**Your objective**
What you return must be the lines from the first one below through the one containing "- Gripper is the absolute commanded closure", exactly and with pictures excluded.

**Dataset section**
━━━━━━━━━━━━━━━━━━━━━━━━━━━━━━
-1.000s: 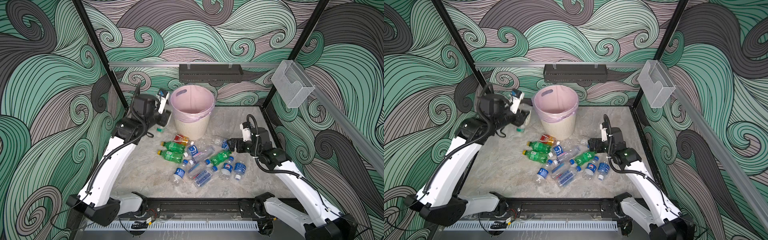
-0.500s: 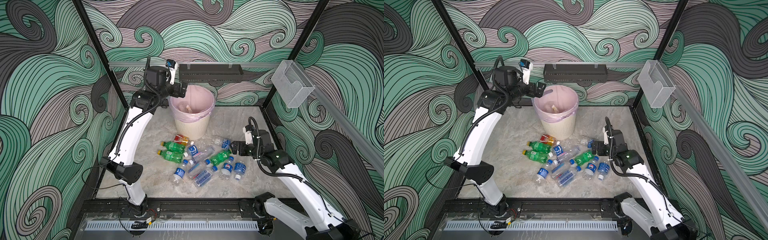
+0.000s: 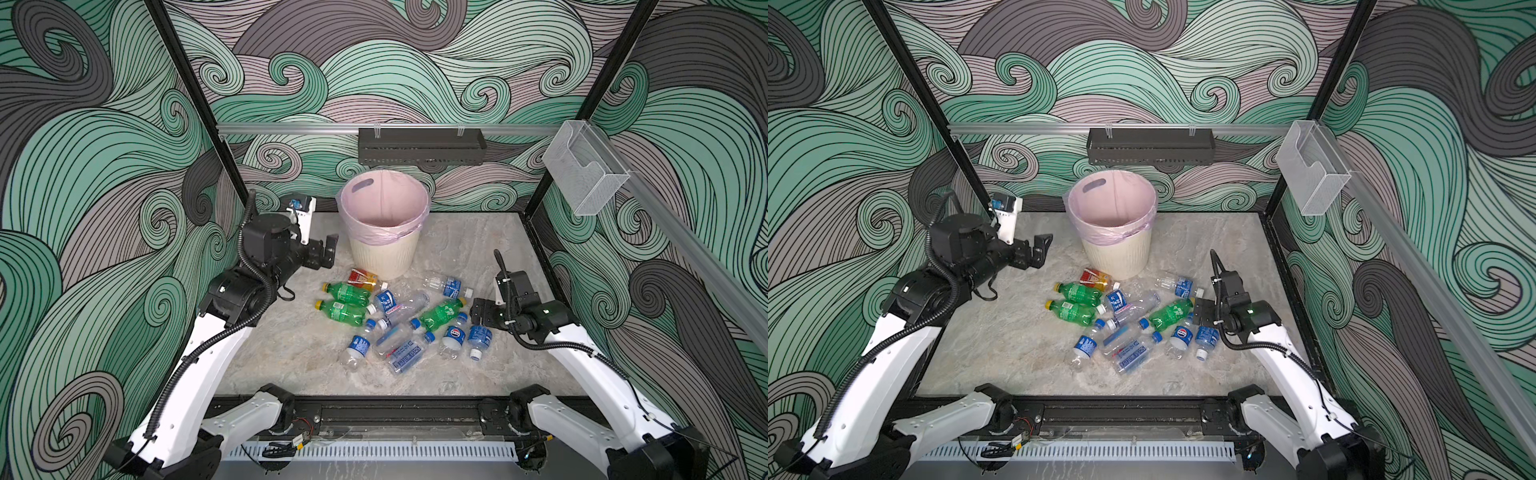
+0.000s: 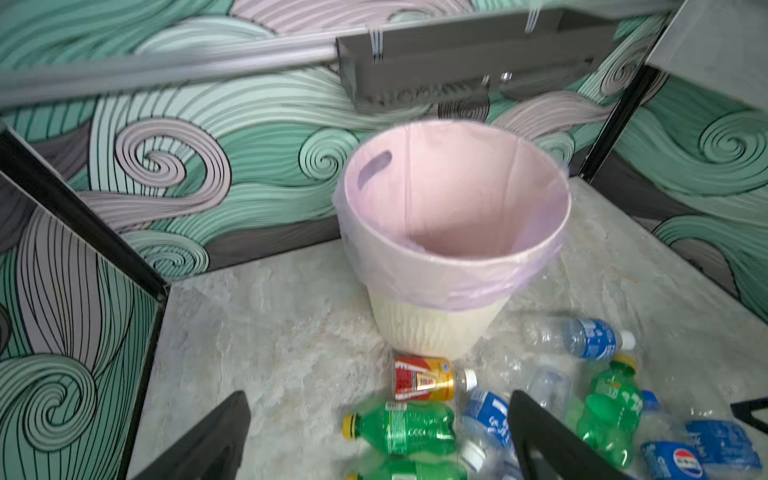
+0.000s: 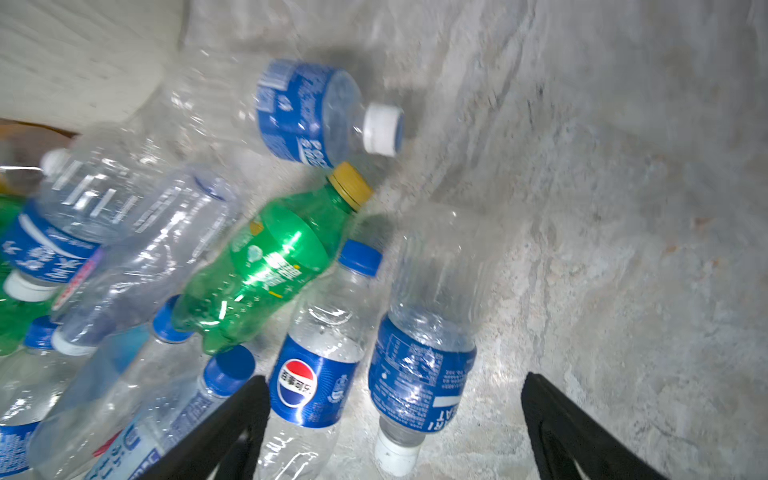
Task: Throw the plastic bottles in the bin
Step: 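Grasp a blue-labelled water bottle with the right gripper while the left gripper withdraws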
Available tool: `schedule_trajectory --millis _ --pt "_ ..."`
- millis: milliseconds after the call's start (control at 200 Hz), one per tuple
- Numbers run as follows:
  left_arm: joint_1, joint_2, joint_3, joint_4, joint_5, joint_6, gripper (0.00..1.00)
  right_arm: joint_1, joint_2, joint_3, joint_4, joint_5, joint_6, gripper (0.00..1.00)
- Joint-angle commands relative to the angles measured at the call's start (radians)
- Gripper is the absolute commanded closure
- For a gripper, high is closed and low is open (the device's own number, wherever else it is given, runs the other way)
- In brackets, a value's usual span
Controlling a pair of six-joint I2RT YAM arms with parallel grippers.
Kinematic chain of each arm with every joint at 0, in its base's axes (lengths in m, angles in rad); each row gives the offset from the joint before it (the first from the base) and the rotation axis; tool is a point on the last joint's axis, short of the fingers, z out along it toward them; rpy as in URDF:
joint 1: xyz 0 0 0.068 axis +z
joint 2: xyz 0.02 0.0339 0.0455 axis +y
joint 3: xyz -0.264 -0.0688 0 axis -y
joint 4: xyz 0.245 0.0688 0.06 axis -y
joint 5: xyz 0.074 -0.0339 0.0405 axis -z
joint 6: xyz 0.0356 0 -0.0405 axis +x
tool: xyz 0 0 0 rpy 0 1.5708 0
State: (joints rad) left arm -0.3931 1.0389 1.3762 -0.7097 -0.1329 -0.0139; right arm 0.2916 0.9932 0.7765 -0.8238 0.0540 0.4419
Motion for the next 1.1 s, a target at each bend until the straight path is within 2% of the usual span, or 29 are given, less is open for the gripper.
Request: schedule_trajectory --millis 0,305,676,856,1011,1092 --pt "0.012 -0.020 -0.098 -0.057 -0.030 -0.034 0.01 -0.014 0.024 -0.031 -0.036 0.024 0.079 0.07" --pt "0.013 -0.092 -0.304 -0.012 -0.021 -0.064 0.01 -0.023 0.074 -0.097 0.040 0.025 0.101 0.08" --pt "0.013 -0.106 -0.386 0.012 -0.022 -0.060 0.01 -0.045 0.206 -0.154 0.200 0.013 0.140 0.12" --pt "0.013 -0.112 -0.417 0.033 -0.014 -0.072 0.01 -0.046 0.251 -0.147 0.234 -0.007 0.141 0.23" --pt "0.013 -0.123 -0.452 0.054 -0.001 -0.072 0.01 -0.048 0.298 -0.137 0.235 0.013 0.134 0.27" --pt "0.013 -0.125 -0.463 0.060 -0.007 -0.064 0.01 -0.048 0.317 -0.128 0.236 0.014 0.128 0.33"
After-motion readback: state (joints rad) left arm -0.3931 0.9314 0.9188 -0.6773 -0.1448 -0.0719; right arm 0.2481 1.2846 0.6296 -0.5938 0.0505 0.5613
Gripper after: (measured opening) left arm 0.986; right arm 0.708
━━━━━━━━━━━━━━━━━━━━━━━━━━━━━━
**Answer section**
-1.000s: 
-0.500s: 
+0.000s: 
+0.000s: 
+0.000s: 
Task: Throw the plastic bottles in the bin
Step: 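Grasp a blue-labelled water bottle with the right gripper while the left gripper withdraws
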Available tool: `schedule_trajectory --millis _ --pt "_ ..."`
- millis: milliseconds after the call's start (control at 200 Hz), one per tuple
- Numbers run as follows:
  left_arm: joint_1, joint_2, joint_3, joint_4, joint_5, joint_6, gripper (0.00..1.00)
  right_arm: joint_1, joint_2, joint_3, joint_4, joint_5, joint_6, gripper (0.00..1.00)
- Joint-angle commands relative to the angles measured at the call's start (radians)
- Gripper is the absolute commanded closure

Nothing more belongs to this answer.